**Task objective:** Copy out all lines in the material below that contain the string "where".

**Extracted information:**
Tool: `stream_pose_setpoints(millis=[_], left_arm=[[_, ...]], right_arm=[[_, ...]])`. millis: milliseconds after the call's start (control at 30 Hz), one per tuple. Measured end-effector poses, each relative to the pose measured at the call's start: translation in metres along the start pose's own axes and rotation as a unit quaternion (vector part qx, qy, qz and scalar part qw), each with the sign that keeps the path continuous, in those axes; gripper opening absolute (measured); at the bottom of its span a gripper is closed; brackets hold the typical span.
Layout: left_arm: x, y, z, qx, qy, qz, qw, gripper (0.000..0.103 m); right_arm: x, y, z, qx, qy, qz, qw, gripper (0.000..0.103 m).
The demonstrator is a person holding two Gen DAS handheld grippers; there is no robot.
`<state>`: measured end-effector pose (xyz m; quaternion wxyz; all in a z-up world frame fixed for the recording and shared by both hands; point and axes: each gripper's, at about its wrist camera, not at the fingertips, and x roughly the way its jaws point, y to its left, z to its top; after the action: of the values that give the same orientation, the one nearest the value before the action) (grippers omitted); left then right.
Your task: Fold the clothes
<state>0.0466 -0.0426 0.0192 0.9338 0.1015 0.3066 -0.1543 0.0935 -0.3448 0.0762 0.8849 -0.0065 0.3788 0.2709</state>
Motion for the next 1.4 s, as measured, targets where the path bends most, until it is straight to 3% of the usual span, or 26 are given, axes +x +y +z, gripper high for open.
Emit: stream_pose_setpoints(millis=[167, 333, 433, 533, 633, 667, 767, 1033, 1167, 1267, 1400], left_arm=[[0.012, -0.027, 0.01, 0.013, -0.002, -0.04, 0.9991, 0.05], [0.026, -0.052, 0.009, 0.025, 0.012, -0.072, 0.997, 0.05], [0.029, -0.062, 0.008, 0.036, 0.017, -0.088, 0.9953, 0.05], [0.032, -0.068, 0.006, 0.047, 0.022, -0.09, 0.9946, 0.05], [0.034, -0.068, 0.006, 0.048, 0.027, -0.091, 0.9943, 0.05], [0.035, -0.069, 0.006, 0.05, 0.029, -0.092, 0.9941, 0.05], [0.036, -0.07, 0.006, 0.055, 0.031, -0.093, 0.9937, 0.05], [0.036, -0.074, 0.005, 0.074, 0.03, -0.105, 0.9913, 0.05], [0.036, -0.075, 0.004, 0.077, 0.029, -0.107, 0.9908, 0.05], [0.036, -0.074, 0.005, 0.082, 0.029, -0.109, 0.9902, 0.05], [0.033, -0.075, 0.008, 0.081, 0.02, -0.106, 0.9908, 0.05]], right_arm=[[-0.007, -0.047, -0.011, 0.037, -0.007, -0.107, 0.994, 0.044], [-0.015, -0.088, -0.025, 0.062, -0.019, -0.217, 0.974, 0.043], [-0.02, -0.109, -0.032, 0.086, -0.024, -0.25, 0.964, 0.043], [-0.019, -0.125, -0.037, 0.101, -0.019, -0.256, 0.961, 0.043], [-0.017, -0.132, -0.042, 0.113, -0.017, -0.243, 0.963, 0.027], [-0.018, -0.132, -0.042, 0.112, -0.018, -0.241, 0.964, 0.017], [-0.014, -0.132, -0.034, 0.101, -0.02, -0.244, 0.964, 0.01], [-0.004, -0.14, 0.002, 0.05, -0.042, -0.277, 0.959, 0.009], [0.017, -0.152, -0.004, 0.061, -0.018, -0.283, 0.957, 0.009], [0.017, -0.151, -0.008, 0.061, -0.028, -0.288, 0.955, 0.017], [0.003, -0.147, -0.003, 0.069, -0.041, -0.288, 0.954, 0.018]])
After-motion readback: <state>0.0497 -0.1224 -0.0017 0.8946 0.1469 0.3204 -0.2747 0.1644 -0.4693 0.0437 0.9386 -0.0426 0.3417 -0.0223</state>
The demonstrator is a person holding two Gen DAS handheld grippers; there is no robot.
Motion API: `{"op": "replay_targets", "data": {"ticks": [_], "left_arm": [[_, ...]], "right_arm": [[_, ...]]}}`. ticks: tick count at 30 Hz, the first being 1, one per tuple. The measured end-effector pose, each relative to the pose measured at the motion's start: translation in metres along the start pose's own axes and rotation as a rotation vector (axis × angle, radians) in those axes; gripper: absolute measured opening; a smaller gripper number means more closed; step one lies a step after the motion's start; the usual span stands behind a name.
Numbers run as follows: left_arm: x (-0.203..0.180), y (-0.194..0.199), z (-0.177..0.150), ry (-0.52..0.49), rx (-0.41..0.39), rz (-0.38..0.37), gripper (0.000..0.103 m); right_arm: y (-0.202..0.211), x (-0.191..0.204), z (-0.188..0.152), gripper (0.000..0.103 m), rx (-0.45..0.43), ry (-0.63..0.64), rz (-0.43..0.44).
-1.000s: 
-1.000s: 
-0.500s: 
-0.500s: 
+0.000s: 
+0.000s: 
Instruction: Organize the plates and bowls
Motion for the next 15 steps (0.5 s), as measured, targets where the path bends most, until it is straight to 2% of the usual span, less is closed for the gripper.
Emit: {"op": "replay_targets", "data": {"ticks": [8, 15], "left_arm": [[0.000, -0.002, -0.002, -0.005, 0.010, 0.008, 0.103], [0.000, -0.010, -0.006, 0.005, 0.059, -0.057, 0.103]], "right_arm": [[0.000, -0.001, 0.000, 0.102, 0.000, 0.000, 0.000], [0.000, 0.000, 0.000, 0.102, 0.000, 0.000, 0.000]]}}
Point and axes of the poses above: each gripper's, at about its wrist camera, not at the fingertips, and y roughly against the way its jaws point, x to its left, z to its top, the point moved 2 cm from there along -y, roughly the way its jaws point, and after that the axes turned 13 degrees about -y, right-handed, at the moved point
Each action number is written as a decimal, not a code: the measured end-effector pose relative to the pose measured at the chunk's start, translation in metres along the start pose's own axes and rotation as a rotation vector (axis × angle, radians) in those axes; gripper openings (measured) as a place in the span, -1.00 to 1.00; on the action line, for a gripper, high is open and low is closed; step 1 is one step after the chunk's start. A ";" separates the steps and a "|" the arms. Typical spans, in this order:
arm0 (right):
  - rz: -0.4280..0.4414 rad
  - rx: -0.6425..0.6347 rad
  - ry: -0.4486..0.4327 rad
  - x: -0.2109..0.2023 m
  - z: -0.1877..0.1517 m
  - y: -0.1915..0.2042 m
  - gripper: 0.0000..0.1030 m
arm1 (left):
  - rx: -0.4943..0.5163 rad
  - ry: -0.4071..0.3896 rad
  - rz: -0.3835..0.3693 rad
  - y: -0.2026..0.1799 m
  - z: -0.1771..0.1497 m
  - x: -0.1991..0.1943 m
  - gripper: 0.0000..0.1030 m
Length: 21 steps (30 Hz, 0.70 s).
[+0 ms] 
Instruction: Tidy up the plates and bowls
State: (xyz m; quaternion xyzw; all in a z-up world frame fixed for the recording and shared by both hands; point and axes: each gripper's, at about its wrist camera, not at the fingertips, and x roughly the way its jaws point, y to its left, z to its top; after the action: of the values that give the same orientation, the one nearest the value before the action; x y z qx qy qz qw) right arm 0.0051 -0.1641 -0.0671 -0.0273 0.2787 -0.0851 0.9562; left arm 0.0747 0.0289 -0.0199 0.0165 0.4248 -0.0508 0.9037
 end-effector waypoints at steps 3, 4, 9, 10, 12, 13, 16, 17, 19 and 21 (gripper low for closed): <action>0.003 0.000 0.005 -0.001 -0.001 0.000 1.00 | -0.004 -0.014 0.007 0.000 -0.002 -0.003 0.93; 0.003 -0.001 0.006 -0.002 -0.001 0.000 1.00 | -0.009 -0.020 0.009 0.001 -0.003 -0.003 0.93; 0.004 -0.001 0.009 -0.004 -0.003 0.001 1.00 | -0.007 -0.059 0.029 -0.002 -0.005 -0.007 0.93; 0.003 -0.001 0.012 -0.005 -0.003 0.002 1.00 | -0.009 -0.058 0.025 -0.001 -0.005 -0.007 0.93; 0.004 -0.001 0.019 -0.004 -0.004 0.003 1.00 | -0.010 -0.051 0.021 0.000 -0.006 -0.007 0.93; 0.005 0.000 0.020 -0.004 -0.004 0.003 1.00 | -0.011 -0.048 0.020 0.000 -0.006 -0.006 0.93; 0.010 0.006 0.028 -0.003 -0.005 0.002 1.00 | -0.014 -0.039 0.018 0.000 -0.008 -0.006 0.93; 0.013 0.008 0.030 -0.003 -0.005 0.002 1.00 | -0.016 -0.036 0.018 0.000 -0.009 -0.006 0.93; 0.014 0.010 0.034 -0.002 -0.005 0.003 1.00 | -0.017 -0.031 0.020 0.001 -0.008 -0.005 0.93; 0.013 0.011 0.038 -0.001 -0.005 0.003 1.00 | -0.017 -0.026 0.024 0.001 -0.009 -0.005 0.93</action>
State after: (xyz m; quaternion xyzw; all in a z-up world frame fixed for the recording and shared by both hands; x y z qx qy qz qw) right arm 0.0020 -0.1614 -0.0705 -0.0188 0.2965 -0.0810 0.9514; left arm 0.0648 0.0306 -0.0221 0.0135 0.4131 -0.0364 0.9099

**Response area:**
Motion for the next 1.4 s, as measured, targets where the path bends most, until it is straight to 3% of the usual span, or 26 are given, axes +x +y +z, gripper high for open.
Motion for the next 15 steps (0.5 s), as measured, targets where the path bends most, until it is straight to 2% of the usual span, less is closed for the gripper.

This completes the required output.